II. Preliminary Note: “Voice” and “Style”

As Henry Miller observed, what one has to tell may not ultimately be as important as the telling itself. The two are clearly intertwined in all types of storytelling practice, including legal storytelling. The telling itself is embodied in the “style” or “voice” of the storyteller.

To illustrate, in an oral trial or appellate argument, the audience typically listens closely to, and is persuaded by, the literal voice or persona of the attorney-storyteller; it is profoundly important, yet seldom discussed or analyzed as a persuasive tool. Here, however, when analyzing voice I refer to something more than just the “sound” of the voice; legal storytelling voice is composed of instrumental stylistic choices, carefully selected in relation to the material of the story, fitted to the narrative’s plot and characters. In many ways it is akin to the voice of a popular singer interpreting a song, the lyrics and melody shaping inflection, modulation, and phrasing. Likewise, the legal story affects voice, influencing choices made from a repertoire of alternative stylistic possibilities. This is true in both oral and written storytelling practices; the qualities of voice are deeply related to other aspects of the narrative.

For example, the audience for Spence’s closing argument in Silkwood is captured by the power and confidence of Spence’s literal voice; there is deliberateness, pacing, and confidence in his rhythmic yet theatrical delivery. It is through Spence’s voice and presentational style that Spence elevates a simple and not atypical torts melodrama (the story of the heroic “prophet” sacrificed to the greedy corporate Beast’s hunger for profits). Spence employs his voice and presentation, reshaping the material into a story with almost biblical dimensions. Spence’s closing argument in Silkwood presents a homiletic or teaching story with a moral message about what happens when corporate greed and hunger (The Beast in the free market) goes unchecked and unregulated and devours and destroys a rural community as well as the young workers and innocents within it. Spence’s voice and his presentational style are intentionally magisterial, signaling carefully that this is an important story capturing a crucial historical moment.

Spence’s story, like most torts stories, is fundamentally a simple melodrama. And Spence’s Silkwood character is a simple hero without the depth of character of, for example, a complex tragic hero.

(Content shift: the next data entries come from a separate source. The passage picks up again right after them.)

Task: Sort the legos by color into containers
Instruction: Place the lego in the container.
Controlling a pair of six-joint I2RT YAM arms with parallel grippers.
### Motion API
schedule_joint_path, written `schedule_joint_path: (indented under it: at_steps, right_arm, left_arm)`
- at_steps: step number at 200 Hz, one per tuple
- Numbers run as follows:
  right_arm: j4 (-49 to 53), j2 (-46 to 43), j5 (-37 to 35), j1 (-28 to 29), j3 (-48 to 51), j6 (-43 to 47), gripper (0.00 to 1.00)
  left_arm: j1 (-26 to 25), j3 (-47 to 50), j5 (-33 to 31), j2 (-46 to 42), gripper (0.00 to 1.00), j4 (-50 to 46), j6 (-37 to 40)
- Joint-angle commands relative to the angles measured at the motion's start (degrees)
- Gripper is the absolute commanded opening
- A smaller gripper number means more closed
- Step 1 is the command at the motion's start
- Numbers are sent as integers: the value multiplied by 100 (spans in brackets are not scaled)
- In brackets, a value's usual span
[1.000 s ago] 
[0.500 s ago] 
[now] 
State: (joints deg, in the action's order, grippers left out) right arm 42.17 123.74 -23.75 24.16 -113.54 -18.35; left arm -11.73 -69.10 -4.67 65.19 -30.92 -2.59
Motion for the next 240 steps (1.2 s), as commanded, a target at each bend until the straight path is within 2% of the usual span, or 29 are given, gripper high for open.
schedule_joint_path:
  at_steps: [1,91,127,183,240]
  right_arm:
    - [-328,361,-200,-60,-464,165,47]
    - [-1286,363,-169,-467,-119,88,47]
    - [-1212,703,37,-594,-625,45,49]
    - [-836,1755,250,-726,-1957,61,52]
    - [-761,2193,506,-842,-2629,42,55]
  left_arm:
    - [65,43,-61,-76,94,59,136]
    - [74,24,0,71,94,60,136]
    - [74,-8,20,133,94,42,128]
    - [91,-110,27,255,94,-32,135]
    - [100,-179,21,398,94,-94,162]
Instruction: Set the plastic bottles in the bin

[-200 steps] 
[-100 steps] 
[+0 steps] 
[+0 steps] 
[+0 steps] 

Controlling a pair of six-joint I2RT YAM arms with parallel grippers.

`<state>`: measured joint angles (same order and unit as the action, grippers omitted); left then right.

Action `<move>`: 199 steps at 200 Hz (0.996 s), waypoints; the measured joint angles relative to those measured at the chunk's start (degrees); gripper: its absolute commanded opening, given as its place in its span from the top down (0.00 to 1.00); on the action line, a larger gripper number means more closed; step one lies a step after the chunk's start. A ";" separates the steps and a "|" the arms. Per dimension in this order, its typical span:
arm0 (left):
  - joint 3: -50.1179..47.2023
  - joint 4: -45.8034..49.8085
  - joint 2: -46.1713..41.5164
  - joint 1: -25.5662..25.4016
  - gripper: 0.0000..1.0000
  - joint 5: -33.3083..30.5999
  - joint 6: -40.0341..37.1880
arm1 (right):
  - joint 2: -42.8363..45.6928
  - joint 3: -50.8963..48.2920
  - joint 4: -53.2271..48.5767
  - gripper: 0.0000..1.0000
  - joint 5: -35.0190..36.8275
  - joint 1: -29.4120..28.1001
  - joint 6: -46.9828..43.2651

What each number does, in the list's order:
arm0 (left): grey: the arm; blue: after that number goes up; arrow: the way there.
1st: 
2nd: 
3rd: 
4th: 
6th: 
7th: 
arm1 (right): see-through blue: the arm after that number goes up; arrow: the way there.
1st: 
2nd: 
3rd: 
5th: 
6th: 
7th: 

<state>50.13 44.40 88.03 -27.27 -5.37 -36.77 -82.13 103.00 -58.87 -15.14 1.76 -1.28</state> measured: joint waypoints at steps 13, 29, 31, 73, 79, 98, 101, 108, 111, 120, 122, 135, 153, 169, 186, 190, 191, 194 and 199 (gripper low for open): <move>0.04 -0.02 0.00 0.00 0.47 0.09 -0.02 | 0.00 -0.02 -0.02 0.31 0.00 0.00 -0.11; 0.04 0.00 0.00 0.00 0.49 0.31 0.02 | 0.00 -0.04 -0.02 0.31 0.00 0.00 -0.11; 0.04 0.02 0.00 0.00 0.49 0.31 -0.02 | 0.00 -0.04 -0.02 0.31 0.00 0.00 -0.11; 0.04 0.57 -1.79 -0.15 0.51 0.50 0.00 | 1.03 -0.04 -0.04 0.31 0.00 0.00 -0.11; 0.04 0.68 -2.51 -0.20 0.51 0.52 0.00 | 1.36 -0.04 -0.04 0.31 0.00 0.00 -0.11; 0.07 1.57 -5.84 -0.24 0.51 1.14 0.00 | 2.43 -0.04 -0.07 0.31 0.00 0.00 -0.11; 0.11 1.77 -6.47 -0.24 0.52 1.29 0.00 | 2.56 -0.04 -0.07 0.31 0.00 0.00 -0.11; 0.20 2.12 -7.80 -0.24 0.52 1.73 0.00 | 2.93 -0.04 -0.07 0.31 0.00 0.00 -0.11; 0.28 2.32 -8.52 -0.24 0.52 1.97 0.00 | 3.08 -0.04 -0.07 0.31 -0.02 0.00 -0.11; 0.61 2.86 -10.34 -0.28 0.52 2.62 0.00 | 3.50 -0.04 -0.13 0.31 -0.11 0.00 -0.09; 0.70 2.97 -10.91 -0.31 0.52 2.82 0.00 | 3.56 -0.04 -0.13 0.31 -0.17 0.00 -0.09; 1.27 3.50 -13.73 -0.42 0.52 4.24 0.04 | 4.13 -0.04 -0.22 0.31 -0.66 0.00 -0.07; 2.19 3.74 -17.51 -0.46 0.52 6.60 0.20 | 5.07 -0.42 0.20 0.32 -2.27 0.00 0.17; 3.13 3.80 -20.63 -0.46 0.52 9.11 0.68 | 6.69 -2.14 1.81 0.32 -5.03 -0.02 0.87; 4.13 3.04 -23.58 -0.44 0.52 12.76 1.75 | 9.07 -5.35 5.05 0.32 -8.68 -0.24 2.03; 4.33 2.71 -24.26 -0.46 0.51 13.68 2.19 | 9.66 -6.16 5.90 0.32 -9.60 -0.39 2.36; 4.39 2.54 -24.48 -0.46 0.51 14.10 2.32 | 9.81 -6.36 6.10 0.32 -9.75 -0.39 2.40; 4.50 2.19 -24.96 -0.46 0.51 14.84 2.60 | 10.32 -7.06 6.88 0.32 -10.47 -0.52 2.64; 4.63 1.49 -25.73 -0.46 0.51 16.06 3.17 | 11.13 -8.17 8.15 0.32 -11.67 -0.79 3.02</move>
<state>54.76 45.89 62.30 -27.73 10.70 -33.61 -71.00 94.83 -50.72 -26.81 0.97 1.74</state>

Indeed, attempting to transform Silkwood’s story into the genre of tragedy by adding another dimension to Karen Silkwood as protagonist would diminish the story’s persuasive power. There are, nevertheless, clearly tragic victims in Spence’s story: the young workers who, Spence argues, will suffer horrible struggles with cancer if the jury does not intervene heroically to give Silkwood’s life meaning by speaking the only language the Beast corporation understands, the language of money.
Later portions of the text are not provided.